## 1. Testing the CLTK macronizer

In [1]:
from cltk.prosody.lat.macronizer import Macronizer

In [2]:
# Initialize the Macronizer instance
macronizer = Macronizer(tagger="tag_ngram_123_backoff")

In [27]:
words = ["vero", 
         "dicebatur", 
         "subiectis",
         "essent",
         "orationem", # idx: 6173
         "integra", # idx: 6176
         "deprehensus", # idx: 6735
         "zizania",# idx: 8597
         "comprehendat",
         "venerunt",
         "diuisione", # idx: 19980,
         "sublimis" # idx: 11967
        ]
print("Macronized words:")
for word in words:
    macronized_word = macronizer.macronize_text(word) 
    print(macronized_word)

Macronized words:
vērō
dīcēbātur
subiectis
essent
ōrātiōnem
integra
dēprehēnsus
zizania
comprehendat
vēnērunt
diuisione
sublīmis


## 2. Testing CLTK scansion tool

In [3]:
from cltk.prosody.lat.hexameter_scanner import HexameterScanner

In [4]:
scanner = HexameterScanner()

In [9]:
print(HexameterScanner().scan(
"ueram uitam extulit , habitu uelut nostrā ").scansion) 

-U    UU    -  U U     U U   UU -   -   - 


In [8]:
print(HexameterScanner().scan(
"veram vitam extulit , habitu velut nostrā ").scansion) 

 - -   -    -  - -     - - -  U U   -   - 


=> It seems that the non-normalized version is scanned more correctly.

#### Breve

In [20]:
print(HexameterScanner().scan(
"nōvit glōrĭam . quīdem ūnde etĭam vīta").scansion) 




In [21]:
print(HexameterScanner().scan(
"nōvit glōriam . quīdem ūnde etiam vīta").scansion) 

 - -    - --      - -  -    - UU   - U


=> There seems to be an issue with short macrons

#### Elisions

In [16]:
print(HexameterScanner().scan(
"mātrī , sīve īllīs quībus dīgnatur īpse").scansion) 
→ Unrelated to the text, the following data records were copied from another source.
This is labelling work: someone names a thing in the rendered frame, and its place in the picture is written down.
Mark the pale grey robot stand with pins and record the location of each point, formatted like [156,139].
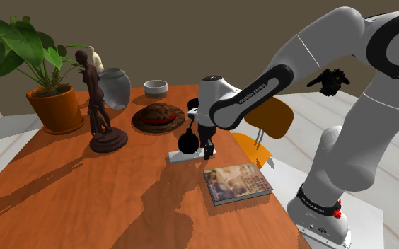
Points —
[361,220]

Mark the grey glass vase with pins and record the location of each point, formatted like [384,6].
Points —
[115,89]

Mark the brown hat with red band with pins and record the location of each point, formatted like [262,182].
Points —
[158,119]

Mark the orange chair with metal legs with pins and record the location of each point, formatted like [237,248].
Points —
[272,119]

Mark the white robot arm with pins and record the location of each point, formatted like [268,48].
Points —
[351,145]

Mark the brown wooden table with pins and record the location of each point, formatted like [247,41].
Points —
[82,200]

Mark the book with picture cover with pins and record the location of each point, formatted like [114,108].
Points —
[235,182]

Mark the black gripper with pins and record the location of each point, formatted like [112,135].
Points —
[207,132]

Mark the dark brown standing figure statue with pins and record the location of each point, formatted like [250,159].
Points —
[96,93]

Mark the white bowl with brown base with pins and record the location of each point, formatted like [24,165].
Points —
[155,88]

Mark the small white torso statuette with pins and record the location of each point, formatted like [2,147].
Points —
[97,60]

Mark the black shaggy object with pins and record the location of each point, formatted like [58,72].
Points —
[330,82]

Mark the green plant in orange pot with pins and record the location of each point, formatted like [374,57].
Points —
[56,108]

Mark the flat white box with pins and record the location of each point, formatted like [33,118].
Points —
[182,157]

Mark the black round ball with stem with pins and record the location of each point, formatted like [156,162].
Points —
[188,143]

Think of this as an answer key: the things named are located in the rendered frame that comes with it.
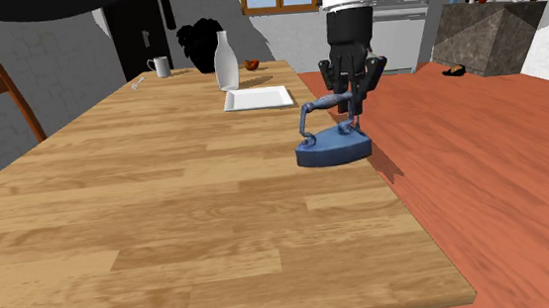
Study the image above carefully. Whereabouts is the white square plate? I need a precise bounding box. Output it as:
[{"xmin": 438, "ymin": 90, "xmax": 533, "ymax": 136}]
[{"xmin": 221, "ymin": 84, "xmax": 296, "ymax": 114}]

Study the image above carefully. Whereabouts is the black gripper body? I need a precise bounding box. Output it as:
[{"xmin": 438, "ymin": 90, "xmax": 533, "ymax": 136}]
[{"xmin": 324, "ymin": 4, "xmax": 380, "ymax": 85}]

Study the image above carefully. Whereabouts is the dark shoe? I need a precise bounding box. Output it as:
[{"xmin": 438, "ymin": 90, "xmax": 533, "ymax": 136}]
[{"xmin": 440, "ymin": 63, "xmax": 468, "ymax": 79}]

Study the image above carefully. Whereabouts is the white bottle vase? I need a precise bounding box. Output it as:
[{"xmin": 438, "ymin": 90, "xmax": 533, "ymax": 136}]
[{"xmin": 210, "ymin": 29, "xmax": 241, "ymax": 94}]

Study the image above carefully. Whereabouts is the black door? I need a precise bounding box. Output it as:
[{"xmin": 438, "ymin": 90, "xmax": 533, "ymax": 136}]
[{"xmin": 100, "ymin": 0, "xmax": 181, "ymax": 84}]

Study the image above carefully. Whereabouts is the white kitchen appliance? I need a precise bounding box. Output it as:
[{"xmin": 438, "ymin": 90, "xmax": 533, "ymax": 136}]
[{"xmin": 369, "ymin": 0, "xmax": 435, "ymax": 77}]

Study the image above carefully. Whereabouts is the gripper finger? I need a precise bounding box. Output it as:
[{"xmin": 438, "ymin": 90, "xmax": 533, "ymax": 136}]
[
  {"xmin": 346, "ymin": 53, "xmax": 393, "ymax": 118},
  {"xmin": 317, "ymin": 56, "xmax": 352, "ymax": 117}
]

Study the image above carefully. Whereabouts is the stone kitchen counter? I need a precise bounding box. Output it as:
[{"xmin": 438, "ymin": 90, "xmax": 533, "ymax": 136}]
[{"xmin": 427, "ymin": 0, "xmax": 549, "ymax": 82}]

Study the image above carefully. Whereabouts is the silver fork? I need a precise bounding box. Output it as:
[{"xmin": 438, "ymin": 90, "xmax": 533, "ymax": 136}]
[{"xmin": 129, "ymin": 75, "xmax": 148, "ymax": 93}]

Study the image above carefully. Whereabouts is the blue iron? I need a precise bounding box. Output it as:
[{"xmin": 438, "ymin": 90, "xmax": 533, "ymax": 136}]
[{"xmin": 290, "ymin": 90, "xmax": 375, "ymax": 170}]

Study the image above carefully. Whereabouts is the brown wooden chair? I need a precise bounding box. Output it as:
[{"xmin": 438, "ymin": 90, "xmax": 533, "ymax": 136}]
[{"xmin": 0, "ymin": 33, "xmax": 50, "ymax": 147}]

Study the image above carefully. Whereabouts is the wooden table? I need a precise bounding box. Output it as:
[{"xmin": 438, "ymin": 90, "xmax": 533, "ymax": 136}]
[{"xmin": 0, "ymin": 46, "xmax": 479, "ymax": 308}]

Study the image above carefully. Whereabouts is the white mug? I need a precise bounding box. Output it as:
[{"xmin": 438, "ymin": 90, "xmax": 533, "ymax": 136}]
[{"xmin": 146, "ymin": 55, "xmax": 172, "ymax": 80}]
 -  -    -   -  -    - -   -  U U  -  U


=> This only yields 12 (12 is ok).
* But there is an elision: sive --> illis

"valid = False" when:
*  if verse.syllable_count < 12:
            verse.valid = False
* verse.scansion = self.produce_scansion(stresses, syllables_wspaces, offset_map)
        if len(
            string_utils.stress_positions(self.constants.STRESSED, verse.scansion)
        ) != len(set(stresses)):
            verse.valid = False
            verse.scansion_notes += [self.constants.NOTE_MAP["invalid syllables"]]
            return verse

  => **Compares the number of stressed syllables in the scansion the tool generates to the number of unique stresses that are provided in the line.**

Source: https://docs.cltk.org/en/latest/_modules/cltk/prosody/lat/hexameter_scanner.html#HexameterScanner


In [26]:
verse = scanner.scan("monstrum horrendum, informe, ingens, cui lumen ademptum")
print(verse.scansion)
print(verse.valid)     

 -        -  -      -  -     -  -      -  - U  U -   U 
True


In [29]:
verse = scanner.scan("īpsum , eūntēs , vivite , pater , cūrrite bona")
print(verse.scansion)
print(verse.valid)     

-       --  -     U U U    U -     -  U U  - U
False


In [55]:
verse = scanner.scan("mātrī , sīve īllīs quībus dīgnatur īpse")
print(verse.scansion)
print(verse.valid)     

 -  -    -   -  -    - -   -  U U  -  U
False


In [60]:
verse = scanner.scan("quīdem spīritus patris , nisi spīritus sānctus")
print(verse.scansion)
print(verse.valid)     

  - -    - - -   -  -   - -   - - -   -   U 
False


In [66]:
verse = scanner.scan("vōbīs mūlta , quīa tālibus hōstiis , sīve")
print(verse.scansion)
print(verse.valid)     

 - -   -  U     UU  - U U   -  --     - U
False


=> The breves are not identified.

In [58]:
verse = scanner.scan("mātrī sīve īllīs quībus dīgnatur īpse")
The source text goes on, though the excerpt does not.